(What is needed): For this exercise, restate the records word for word.

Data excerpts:
____________________

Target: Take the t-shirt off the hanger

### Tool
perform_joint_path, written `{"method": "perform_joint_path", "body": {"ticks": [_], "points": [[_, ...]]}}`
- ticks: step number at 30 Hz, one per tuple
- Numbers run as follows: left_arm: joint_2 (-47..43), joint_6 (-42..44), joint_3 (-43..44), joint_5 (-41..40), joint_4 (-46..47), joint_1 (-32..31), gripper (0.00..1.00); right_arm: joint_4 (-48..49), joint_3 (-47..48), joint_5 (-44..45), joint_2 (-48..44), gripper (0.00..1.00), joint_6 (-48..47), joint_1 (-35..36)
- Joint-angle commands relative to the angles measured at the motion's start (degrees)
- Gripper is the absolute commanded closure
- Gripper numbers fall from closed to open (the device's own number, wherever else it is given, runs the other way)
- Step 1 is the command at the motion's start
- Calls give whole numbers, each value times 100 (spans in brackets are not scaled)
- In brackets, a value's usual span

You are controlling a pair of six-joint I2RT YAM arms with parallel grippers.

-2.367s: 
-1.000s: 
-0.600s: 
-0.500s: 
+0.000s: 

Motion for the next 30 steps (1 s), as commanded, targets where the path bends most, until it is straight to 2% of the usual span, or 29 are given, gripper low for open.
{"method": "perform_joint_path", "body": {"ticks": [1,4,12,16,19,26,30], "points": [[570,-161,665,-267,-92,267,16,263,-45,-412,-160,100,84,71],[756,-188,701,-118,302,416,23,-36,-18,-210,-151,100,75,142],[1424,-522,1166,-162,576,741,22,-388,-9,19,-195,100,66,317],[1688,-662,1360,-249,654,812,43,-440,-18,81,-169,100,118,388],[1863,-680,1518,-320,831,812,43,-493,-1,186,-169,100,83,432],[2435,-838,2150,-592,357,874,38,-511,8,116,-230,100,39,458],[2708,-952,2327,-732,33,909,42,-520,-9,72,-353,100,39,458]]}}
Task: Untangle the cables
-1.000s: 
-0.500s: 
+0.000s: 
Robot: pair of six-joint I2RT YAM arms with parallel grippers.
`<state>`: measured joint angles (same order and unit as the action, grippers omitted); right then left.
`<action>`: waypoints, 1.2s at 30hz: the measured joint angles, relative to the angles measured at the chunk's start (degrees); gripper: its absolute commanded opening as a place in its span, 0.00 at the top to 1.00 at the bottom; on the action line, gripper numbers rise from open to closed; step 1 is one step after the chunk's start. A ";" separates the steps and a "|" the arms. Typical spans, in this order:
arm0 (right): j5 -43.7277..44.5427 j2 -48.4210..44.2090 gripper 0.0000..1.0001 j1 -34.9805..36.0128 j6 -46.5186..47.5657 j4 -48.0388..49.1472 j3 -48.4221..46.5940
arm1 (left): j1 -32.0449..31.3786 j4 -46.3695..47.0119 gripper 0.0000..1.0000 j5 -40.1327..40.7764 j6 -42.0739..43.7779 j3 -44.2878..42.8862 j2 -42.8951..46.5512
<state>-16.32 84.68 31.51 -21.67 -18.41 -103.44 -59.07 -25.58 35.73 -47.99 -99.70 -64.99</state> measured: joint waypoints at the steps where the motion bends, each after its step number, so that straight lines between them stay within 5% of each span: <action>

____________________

(Written response):
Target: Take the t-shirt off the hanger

### Tool
perform_joint_path, written `{"method": "perform_joint_path", "body": {"ticks": [_], "points": [[_, ...]]}}`
- ticks: step number at 30 Hz, one per tuple
- Numbers run as follows: left_arm: joint_2 (-47..43), joint_6 (-42..44), joint_3 (-43..44), joint_5 (-41..40), joint_4 (-46..47), joint_1 (-32..31), gripper (0.00..1.00); right_arm: joint_4 (-48..49), joint_3 (-47..48), joint_5 (-44..45), joint_2 (-48..44), gripper (0.00..1.00), joint_6 (-48..47), joint_1 (-35..36)
- Joint-angle commands relative to the angles measured at the motion's start (degrees)
- Gripper is the absolute commanded closure
- Gripper numbers fall from closed to open (the device's own number, wherever else it is given, runs the other way)
- Step 1 is the command at the motion's start
- Calls give whole numbers, each value times 100 (spans in brackets are not scaled)
- In brackets, a value's usual span

You are controlling a pair of six-joint I2RT YAM arms with parallel grippers.

-2.367s: 
-1.000s: 
-0.600s: 
-0.500s: 
+0.000s: 

Motion for the next 30 steps (1 s), as commanded, targets where the path bends most, until it is straight to 2% of the usual span, or 29 are given, gripper low for open.
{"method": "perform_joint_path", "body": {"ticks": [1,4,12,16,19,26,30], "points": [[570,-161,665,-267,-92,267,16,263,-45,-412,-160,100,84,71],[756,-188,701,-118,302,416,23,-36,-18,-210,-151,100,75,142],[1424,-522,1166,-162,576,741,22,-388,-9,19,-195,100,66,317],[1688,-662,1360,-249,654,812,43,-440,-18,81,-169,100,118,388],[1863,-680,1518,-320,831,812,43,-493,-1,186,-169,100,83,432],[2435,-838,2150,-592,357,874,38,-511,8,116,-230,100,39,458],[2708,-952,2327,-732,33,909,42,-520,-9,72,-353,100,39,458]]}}
Task: Untangle the cables
-1.000s: 
-0.500s: 
+0.000s: 
Robot: pair of six-joint I2RT YAM arms with parallel grippers.
`<state>`: measured joint angles (same order and unit as the action, grippers omitted); right then left.
`<action>`: waypoints, 1.2s at 30hz: the measured joint angles, relative to the angles measured at the chunk's start (degrees); gripper: its absolute commanded opening as a place in its span, 0.00 at the top to 1.00 at the bottom; on the action line, gripper numbers rise from open to closed; step 1 is one step after the chunk's start. A ";" separates the steps and a "|" the arms. Typical spans, in this order:
arm0 (right): j5 -43.7277..44.5427 j2 -48.4210..44.2090 gripper 0.0000..1.0001 j1 -34.9805..36.0128 j6 -46.5186..47.5657 j4 -48.0388..49.1472 j3 -48.4221..46.5940
arm1 (left): j1 -32.0449..31.3786 j4 -46.3695..47.0119 gripper 0.0000..1.0000 j5 -40.1327..40.7764 j6 -42.0739..43.7779 j3 -44.2878..42.8862 j2 -42.8951..46.5512
<state>-16.32 84.68 31.51 -21.67 -18.41 -103.44 -59.07 -25.58 35.73 -47.99 -99.70 -64.99</state> measured: joint waypoints at the steps where the motion bends, each after its step number, so that straight lines between them stay within 5% of each span: <action>

No additional answer is needed.